The Avatar concept itself. Too many things. Why change the style from martial arts to dancing? I really don't understand that. The fact that bending was martial arts made the war more real for people. This is a story about fighting, naturally people should be fighting. Because of the dancing, the bending seems fake to people who've seen the show. Not to mention, the dancing didn't really correlate well as it seemed to be ruleless (though I choose to believe their was some kind of rules). I didn't understand how Aang's dance could create a small tornado. It didn't seem like he was bending the air, but rather the air was just moving in front of him. The show had rules. If you didn't move correctly, as well as have the right attitude, what you were doing would not work
The concept that fire can't be created except by the strongest firebenders takes so much away from the series. That's one thing that made firebending unique. No one could create other elements via bending, yet there was plenty of it to go around. It doesn't seem to make sense that firebenders could fight a war this long if they couldn't create fire as most of their machinery in the series, which gave them an advantage in the war, came from their ability to create fire.

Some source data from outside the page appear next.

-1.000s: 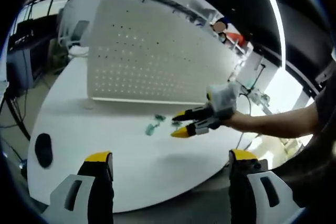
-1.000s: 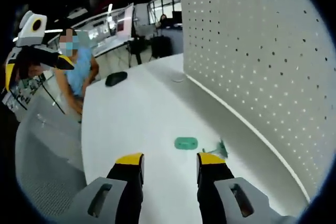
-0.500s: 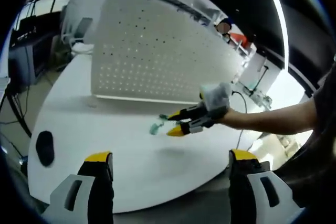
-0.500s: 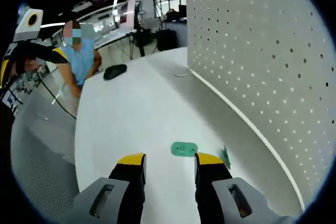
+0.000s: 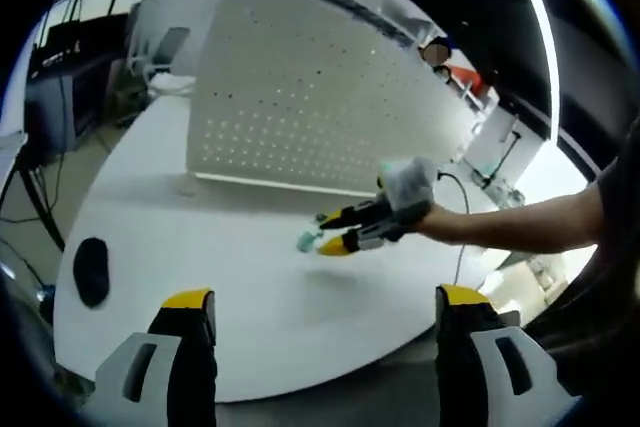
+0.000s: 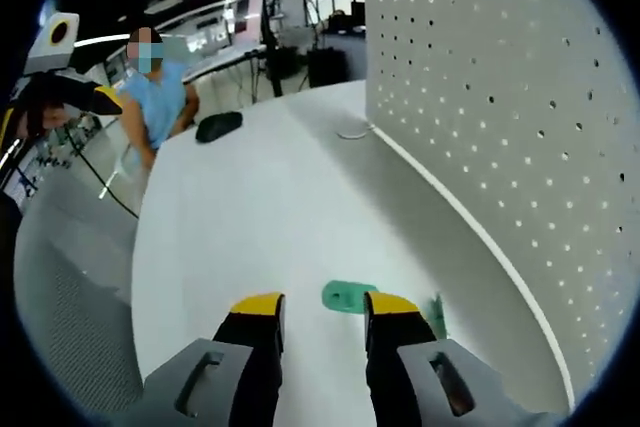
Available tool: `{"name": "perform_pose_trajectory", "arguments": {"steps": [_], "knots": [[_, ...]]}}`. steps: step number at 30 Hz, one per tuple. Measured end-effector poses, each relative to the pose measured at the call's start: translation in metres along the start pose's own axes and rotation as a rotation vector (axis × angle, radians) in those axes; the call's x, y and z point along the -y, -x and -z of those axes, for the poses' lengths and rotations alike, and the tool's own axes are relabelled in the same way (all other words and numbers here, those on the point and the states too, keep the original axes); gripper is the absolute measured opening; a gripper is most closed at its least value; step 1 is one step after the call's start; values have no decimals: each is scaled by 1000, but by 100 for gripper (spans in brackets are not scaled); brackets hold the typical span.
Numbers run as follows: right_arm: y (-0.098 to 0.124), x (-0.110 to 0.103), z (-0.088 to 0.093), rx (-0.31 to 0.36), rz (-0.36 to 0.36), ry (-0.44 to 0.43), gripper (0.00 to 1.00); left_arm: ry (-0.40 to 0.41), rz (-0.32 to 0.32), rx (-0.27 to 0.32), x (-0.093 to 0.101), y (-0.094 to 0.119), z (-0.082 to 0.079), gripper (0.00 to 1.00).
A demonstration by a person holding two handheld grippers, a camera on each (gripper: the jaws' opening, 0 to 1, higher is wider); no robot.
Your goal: Insert the hook assembly into the mounting plate slot until the hook locks in place.
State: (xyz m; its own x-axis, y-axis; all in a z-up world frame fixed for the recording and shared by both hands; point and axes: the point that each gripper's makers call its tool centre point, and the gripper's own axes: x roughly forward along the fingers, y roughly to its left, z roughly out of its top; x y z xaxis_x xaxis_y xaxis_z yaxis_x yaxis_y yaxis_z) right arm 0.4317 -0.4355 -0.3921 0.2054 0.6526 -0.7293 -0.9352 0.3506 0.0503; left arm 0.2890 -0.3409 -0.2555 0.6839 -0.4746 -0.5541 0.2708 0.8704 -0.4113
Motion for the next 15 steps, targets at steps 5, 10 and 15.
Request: {"name": "perform_pose_trajectory", "arguments": {"steps": [5,10,15], "knots": [[-3,3,3,-16,1,28,28,8,1,-6,-1,-2,1,92],[-5,6,4,-29,-2,72,23,10,2,-3,-2,-5,-1,92],[-10,8,7,-44,-10,85,19,10,2,-4,-3,-6,-2,92]]}}
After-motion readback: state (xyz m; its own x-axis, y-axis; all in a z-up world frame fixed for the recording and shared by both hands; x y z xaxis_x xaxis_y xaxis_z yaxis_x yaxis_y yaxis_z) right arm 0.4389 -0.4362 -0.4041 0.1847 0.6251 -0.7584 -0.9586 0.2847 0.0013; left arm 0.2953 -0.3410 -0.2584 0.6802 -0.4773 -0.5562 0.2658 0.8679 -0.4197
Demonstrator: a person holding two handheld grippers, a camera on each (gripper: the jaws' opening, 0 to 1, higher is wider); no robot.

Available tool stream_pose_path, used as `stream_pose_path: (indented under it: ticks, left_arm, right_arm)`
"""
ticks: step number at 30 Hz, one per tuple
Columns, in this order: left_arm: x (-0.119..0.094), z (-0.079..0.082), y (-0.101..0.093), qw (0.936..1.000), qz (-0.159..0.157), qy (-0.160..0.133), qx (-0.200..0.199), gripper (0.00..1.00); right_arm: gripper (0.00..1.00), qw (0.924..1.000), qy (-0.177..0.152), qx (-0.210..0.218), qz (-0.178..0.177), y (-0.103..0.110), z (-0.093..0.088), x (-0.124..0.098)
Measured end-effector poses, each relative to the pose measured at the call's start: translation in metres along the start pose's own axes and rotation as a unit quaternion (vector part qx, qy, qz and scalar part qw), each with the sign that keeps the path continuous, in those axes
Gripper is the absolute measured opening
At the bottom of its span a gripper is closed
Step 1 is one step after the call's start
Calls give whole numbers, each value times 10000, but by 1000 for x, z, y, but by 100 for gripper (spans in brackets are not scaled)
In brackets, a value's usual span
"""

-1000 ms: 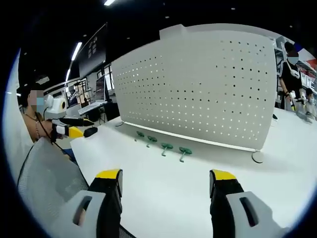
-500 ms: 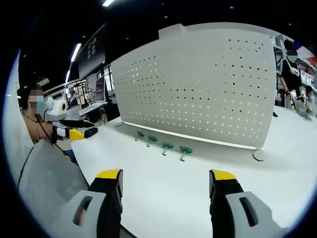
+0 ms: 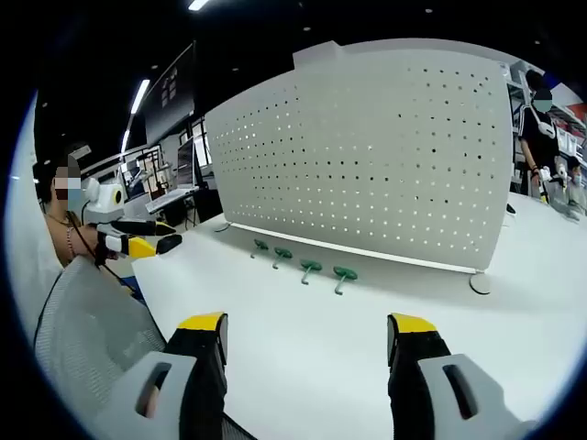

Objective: Insert the hook assembly into the mounting plate slot until the hook locks in place.

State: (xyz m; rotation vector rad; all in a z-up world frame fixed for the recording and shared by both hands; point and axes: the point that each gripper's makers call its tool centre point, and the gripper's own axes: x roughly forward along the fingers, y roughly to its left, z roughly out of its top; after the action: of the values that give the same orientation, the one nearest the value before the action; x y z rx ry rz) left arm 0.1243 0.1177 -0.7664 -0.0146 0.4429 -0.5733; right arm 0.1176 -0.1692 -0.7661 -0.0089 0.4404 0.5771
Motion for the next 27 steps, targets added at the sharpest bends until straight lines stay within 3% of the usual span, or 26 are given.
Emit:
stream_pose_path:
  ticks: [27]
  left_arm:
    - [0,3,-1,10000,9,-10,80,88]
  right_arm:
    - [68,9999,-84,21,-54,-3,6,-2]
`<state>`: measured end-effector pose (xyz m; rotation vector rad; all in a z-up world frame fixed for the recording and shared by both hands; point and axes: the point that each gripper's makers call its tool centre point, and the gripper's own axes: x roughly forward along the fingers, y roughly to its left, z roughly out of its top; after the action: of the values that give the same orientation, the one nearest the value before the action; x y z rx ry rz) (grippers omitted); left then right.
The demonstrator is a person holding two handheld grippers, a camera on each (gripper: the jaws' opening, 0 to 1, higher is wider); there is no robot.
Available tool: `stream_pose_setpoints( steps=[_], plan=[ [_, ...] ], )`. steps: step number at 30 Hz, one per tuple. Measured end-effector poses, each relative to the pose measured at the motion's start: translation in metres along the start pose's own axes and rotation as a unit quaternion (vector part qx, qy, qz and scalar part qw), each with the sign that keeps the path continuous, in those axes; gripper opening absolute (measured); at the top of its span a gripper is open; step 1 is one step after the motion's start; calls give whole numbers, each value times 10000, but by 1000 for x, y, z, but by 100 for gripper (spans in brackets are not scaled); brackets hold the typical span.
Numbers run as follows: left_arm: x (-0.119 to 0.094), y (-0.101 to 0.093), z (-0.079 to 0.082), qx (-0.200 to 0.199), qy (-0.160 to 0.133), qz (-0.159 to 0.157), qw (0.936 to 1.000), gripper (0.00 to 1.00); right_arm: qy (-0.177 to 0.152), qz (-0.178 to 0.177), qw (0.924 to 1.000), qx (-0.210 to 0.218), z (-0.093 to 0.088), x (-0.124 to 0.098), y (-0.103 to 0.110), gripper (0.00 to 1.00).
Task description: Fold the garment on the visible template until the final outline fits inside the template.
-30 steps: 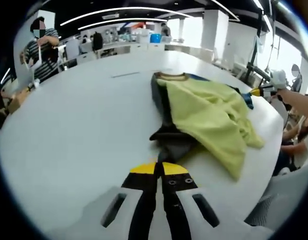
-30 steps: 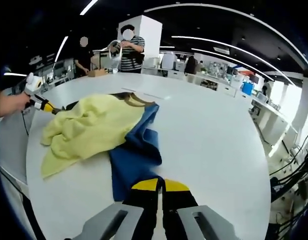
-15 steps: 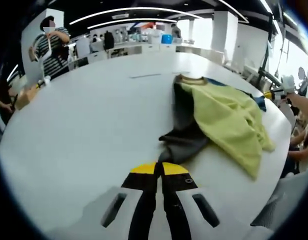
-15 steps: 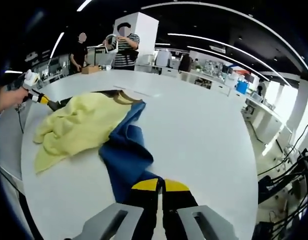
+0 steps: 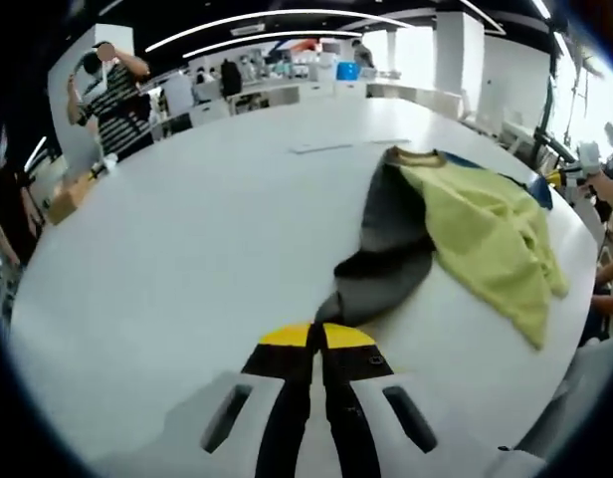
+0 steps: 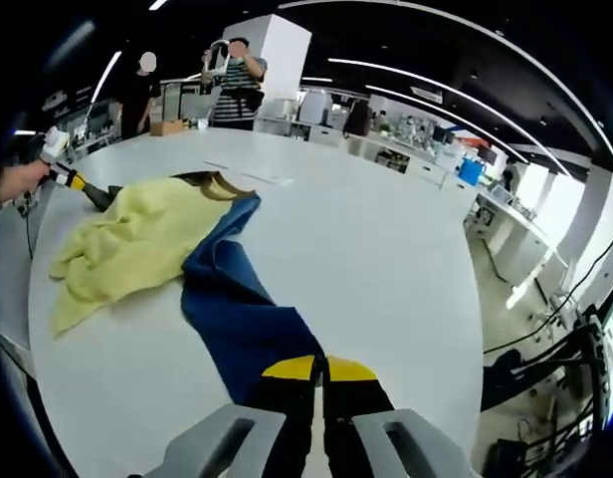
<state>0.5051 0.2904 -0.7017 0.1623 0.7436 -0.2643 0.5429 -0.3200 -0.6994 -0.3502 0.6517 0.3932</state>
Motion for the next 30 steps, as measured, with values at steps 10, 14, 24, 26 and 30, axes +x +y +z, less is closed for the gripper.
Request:
stream_pose_setpoints(
  steps=[10, 14, 24, 26, 30],
  plan=[
    [1, 21, 3, -104, -2, 112, 9999, 0, 133, -235, 9996, -51, 1, -5, -28, 0],
    [2, 30, 4, -115, 26, 180, 9998, 0, 204, -340, 9992, -37, -2, -6, -39, 0],
    [4, 55, -1, -218, 177, 408, 9988, 0, 441, -564, 9974, 4, -14, -5, -65, 0],
    [4, 58, 0, -254, 172, 436, 9986, 0, 481, -614, 9970, -21, -15, -5, -70, 0],
    [7, 66, 4, -279, 178, 511, 9981, 0, 529, -705, 9961, -30, -14, -4, -82, 0]
  ],
)
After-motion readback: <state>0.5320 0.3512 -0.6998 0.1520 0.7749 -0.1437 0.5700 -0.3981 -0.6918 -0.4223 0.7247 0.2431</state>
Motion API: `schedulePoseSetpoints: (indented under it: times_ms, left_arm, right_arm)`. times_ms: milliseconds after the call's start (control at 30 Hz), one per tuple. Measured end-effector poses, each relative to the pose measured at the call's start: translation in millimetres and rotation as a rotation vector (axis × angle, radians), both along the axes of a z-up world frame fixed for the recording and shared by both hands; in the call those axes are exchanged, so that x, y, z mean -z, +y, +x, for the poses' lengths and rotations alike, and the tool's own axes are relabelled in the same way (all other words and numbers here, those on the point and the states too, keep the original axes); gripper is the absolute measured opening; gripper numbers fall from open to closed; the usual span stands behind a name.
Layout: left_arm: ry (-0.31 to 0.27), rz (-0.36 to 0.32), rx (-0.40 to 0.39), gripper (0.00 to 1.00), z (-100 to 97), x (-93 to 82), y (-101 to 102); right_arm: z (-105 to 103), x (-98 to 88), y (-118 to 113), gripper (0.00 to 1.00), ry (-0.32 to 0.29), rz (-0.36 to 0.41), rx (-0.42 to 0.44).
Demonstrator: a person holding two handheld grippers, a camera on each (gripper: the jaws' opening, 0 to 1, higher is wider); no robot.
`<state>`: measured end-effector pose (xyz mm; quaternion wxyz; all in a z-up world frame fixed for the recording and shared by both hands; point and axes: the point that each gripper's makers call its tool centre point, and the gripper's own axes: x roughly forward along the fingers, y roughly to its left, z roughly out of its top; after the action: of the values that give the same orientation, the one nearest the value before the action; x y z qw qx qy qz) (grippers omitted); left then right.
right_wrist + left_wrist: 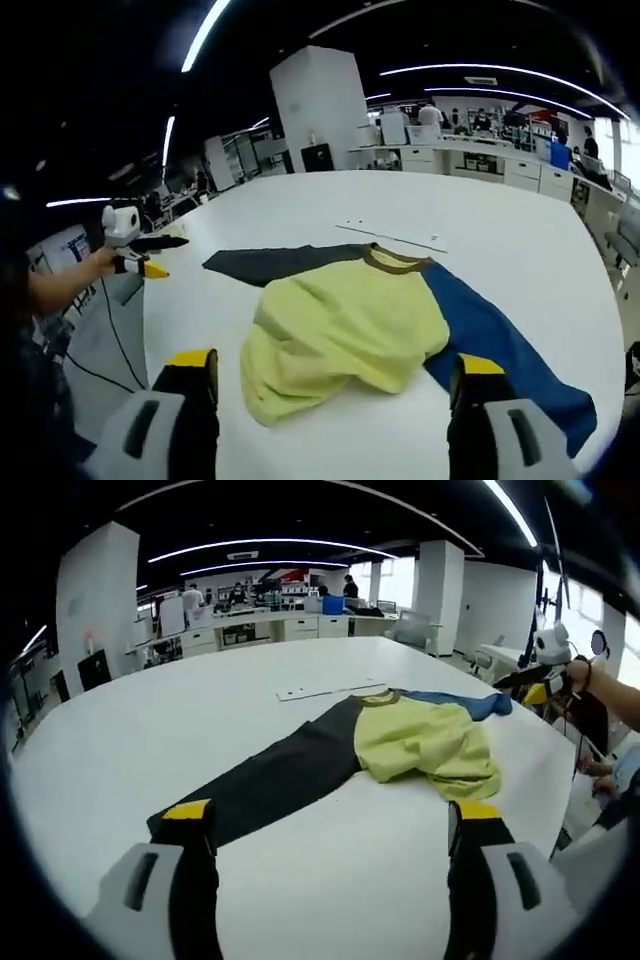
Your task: Fold the garment on the visible template until the final outline fits inside the template.
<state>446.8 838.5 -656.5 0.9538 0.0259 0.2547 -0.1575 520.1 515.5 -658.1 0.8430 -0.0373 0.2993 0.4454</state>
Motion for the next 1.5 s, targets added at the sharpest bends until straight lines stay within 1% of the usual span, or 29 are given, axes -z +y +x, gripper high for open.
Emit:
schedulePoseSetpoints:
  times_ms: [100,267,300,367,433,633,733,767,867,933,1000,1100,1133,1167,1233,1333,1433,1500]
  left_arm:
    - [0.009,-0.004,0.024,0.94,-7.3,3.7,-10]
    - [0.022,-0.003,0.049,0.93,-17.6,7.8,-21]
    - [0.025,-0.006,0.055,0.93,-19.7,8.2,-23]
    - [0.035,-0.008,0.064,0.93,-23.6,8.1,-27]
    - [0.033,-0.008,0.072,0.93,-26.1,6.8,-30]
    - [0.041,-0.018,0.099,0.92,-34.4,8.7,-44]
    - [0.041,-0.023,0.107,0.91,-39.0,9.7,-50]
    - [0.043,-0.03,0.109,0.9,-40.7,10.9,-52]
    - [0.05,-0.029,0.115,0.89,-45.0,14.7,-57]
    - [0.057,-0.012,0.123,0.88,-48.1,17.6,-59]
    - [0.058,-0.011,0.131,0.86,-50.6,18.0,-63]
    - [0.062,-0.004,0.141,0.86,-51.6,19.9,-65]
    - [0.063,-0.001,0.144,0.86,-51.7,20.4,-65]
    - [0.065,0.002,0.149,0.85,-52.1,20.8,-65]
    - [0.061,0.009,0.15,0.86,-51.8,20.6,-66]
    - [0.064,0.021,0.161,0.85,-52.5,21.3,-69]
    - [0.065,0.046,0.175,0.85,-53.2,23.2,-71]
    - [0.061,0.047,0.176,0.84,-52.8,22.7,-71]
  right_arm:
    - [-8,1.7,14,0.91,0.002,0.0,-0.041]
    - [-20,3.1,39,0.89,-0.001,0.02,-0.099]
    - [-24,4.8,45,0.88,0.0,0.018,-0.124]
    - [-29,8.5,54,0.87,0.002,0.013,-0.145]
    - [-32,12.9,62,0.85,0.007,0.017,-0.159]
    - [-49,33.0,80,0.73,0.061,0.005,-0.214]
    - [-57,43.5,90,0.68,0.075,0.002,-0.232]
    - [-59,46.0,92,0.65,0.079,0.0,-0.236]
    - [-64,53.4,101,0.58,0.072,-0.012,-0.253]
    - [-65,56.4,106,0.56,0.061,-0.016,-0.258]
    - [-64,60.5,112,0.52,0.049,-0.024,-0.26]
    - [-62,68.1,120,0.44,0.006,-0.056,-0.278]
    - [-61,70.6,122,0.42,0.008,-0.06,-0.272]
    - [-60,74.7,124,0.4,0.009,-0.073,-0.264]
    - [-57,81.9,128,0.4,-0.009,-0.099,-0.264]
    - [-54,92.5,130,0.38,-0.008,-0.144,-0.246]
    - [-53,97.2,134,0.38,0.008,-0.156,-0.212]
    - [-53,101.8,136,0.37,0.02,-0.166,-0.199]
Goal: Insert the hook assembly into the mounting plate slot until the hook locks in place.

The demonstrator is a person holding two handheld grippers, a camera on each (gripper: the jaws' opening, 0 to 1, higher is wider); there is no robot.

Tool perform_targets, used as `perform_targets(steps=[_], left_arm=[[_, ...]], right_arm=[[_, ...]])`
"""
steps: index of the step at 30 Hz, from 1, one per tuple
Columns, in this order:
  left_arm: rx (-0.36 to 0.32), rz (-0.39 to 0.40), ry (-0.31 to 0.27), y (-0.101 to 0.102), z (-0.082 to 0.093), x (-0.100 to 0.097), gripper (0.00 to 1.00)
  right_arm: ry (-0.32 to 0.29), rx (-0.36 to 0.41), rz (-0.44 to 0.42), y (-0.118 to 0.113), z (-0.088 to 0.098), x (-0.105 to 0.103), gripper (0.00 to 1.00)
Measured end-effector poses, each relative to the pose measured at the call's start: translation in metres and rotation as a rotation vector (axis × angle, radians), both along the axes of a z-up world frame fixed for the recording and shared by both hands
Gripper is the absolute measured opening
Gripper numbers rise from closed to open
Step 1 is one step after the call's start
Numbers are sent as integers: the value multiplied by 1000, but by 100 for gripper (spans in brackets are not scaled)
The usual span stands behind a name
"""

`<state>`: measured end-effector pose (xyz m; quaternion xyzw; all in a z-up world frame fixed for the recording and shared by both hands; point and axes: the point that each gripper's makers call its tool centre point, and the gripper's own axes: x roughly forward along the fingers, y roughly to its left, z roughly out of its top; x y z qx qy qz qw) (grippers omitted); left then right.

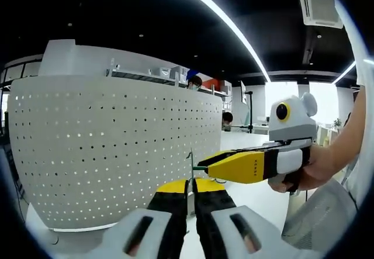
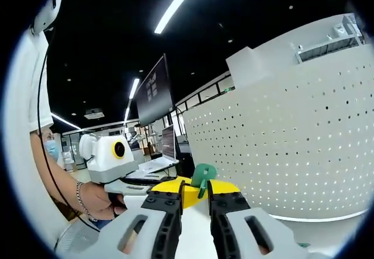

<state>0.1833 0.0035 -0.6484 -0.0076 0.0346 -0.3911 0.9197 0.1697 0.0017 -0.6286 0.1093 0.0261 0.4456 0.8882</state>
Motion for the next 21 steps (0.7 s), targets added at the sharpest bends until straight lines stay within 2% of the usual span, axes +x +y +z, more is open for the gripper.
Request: perform_targets(steps=[21], left_arm=[[-5, 14, 7, -1, -2, -2, 3]], right_arm=[[10, -13, -34, -1, -4, 8, 3]])
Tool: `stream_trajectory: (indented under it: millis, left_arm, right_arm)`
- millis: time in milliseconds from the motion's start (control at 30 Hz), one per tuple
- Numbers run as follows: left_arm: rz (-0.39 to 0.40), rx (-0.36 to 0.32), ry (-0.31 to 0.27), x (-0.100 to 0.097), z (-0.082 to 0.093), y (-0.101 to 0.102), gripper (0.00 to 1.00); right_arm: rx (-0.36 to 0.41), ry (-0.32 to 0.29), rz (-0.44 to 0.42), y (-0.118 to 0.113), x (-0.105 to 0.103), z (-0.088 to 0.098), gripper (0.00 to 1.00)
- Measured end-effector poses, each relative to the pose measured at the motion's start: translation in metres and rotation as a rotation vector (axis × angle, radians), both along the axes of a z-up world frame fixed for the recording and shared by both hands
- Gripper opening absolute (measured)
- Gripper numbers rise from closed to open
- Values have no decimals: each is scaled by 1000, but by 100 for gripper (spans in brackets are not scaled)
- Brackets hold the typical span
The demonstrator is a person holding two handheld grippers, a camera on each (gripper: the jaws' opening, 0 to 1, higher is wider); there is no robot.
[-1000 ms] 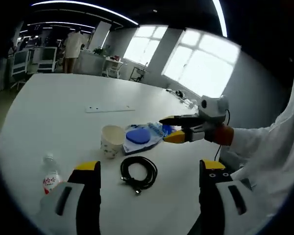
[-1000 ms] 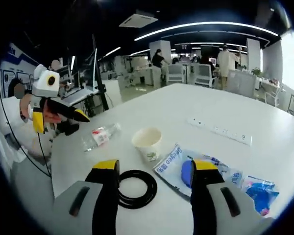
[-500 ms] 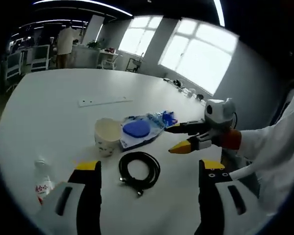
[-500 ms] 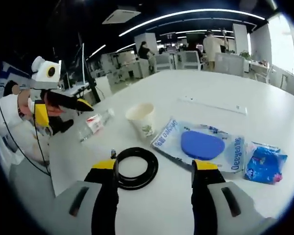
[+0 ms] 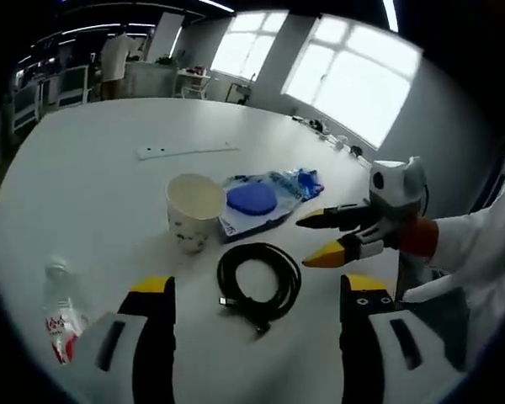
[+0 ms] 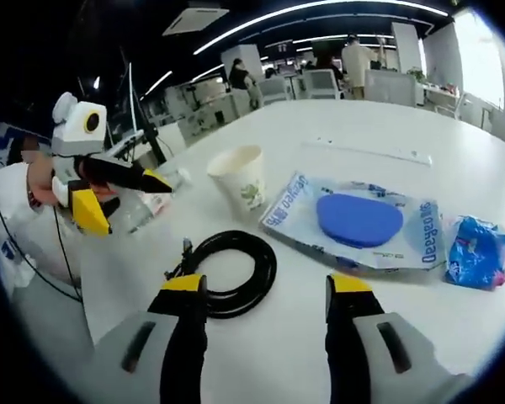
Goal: Arrange the tabletop items into an orderly group along one side of the table until the central work area is clear of visible clutter.
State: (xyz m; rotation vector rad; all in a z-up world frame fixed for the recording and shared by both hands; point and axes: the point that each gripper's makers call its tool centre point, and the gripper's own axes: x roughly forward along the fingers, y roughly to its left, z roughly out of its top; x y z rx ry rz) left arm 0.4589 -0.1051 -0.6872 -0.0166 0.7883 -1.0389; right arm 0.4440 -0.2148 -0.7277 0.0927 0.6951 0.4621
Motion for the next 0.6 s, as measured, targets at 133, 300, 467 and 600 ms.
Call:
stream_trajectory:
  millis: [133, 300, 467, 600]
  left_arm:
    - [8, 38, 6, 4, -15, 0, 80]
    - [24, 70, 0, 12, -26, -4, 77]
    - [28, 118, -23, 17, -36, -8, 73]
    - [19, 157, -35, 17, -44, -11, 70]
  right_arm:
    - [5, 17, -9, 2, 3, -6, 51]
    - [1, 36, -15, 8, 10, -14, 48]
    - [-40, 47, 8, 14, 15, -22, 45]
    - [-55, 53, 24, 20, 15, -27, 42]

This also includes benders not bending. One thing about bending that the cartoon series showed was that it wasn't just a fighting tool, but a way of life. You constantly saw people who could bend do it, even when they weren't supposed to or allowed to, and that's because it was a part of them. The movie had scenes where benders just simply weren't doing it. Of course the Earth Kingdom prison comes to mind, but mainly I'm referring to the fight between Aang and Zuko. Aang ALWAYS airbends, and Zuko only doesn't bend when he's in disguise. So why was there a fight scene where neither of them bended at each other?
I was also upset, though not as much, to see the change in races. In the series, water tribe is Eskimoes. Air Nomads are Indians. Earth Kindom is Chinese. And the Fire Nation is Japanese. The change in the races takes away from the hidden meanings behind each nation.
And there are more, but those are the main ones. If I say everything, I'd be here all day.
All in all, I must conclude that I while I did enjoy the movie as a movie, it wasn't as near as good as it could've or should've been. There was too much taken away from the source material to the point where I didn't feel like I was watching a movie about the avatar, but rather someone's bad alternate dimension version. I realize that from source material to screening, things will change, but this movie made changes in the wrong places. It felt like someone watched a fastforwarded version of book water and then tried to make a movie off of the parts they were able to catch.